Notre-Dame de Vauclair



Here is another whitened Black Madonna. She was restored in 1954. (For more on the issue of restoring Black Madonnas to their original colors see Ronziere and Saint Guiraud.) At least here we can see why so many formerly Black Madonnas have those silly red cheeks: it’s because that’s how they were indeed originally painted. See the red coming out from under later layers of dark color?

Tradition says that this Black Madonna was brought to France from Antioch by a crusader and that she grants miracles, especially the healing of blindness. 

The original is in the nearby church of Sainte Foy, which is closed to visits, due to it being in disrepair. This resin copy lives where the original was venerated for centuries. Through the crystal on her chest one can see the relic hidden inside her. All statues of that period had relics inside in order to pass as reliquaries and avoid being defamed as idols. Hers is a red piece of fabric with the Greek letter alpha inscribed on it.
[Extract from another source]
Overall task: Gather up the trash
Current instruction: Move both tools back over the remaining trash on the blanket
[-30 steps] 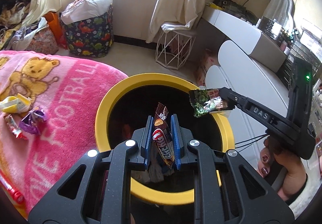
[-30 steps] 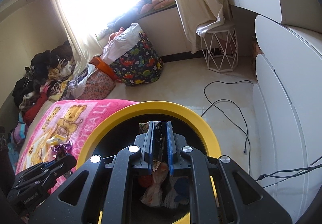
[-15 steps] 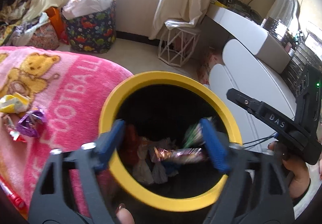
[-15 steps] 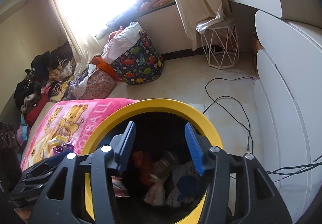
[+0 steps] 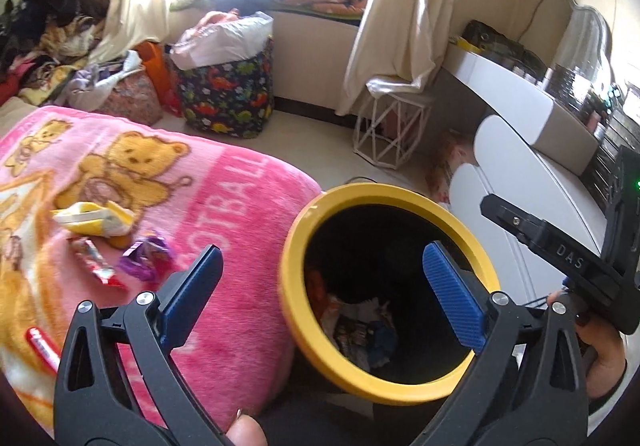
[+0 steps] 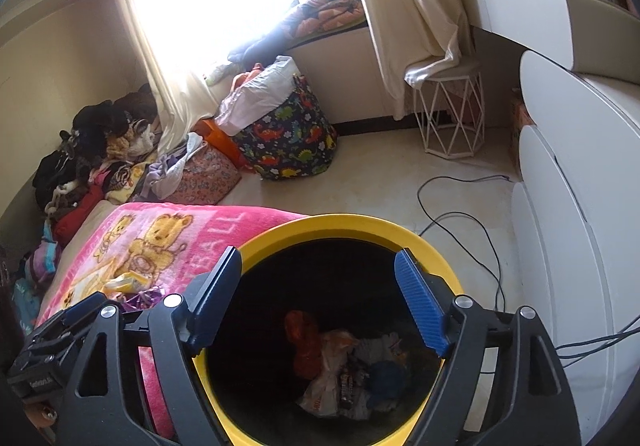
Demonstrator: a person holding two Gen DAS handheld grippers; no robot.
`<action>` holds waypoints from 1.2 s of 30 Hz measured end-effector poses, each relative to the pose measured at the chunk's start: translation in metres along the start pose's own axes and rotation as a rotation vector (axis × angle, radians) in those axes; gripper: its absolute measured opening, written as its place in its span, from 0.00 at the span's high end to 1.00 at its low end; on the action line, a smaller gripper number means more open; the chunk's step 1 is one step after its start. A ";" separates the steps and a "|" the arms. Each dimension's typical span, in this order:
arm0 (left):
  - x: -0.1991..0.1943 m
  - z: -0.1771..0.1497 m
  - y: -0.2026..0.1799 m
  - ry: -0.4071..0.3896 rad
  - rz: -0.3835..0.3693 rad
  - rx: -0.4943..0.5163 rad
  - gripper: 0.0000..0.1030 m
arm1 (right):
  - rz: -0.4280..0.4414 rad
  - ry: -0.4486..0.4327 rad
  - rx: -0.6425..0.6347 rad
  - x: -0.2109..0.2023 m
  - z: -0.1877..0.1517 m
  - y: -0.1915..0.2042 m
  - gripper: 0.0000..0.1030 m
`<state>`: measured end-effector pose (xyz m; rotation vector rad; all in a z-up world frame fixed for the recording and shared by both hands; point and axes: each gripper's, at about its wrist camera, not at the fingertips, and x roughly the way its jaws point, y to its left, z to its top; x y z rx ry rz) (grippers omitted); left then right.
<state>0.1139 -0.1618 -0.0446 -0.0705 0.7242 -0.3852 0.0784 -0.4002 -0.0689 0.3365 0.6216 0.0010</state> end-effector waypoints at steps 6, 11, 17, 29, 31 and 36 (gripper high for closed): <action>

Nothing more is known about it.

Her feast day is celebrated on September 8th, the day tradition claims to be the birthday of Mary.

Old potcards are sold in the church that show the madonna when she was still black, crowned, and robed.

Old potcards are sold in the church that show the madonna when she was still black, crowned, and robed.

Madame Dulac claims that Vauclair comes from the French vois clair! i.e. see clearly! - with bodily and spiritual eyes. No wonder this Madonna, who draws us into her wide open, staring eyes, is associated with the ability to see.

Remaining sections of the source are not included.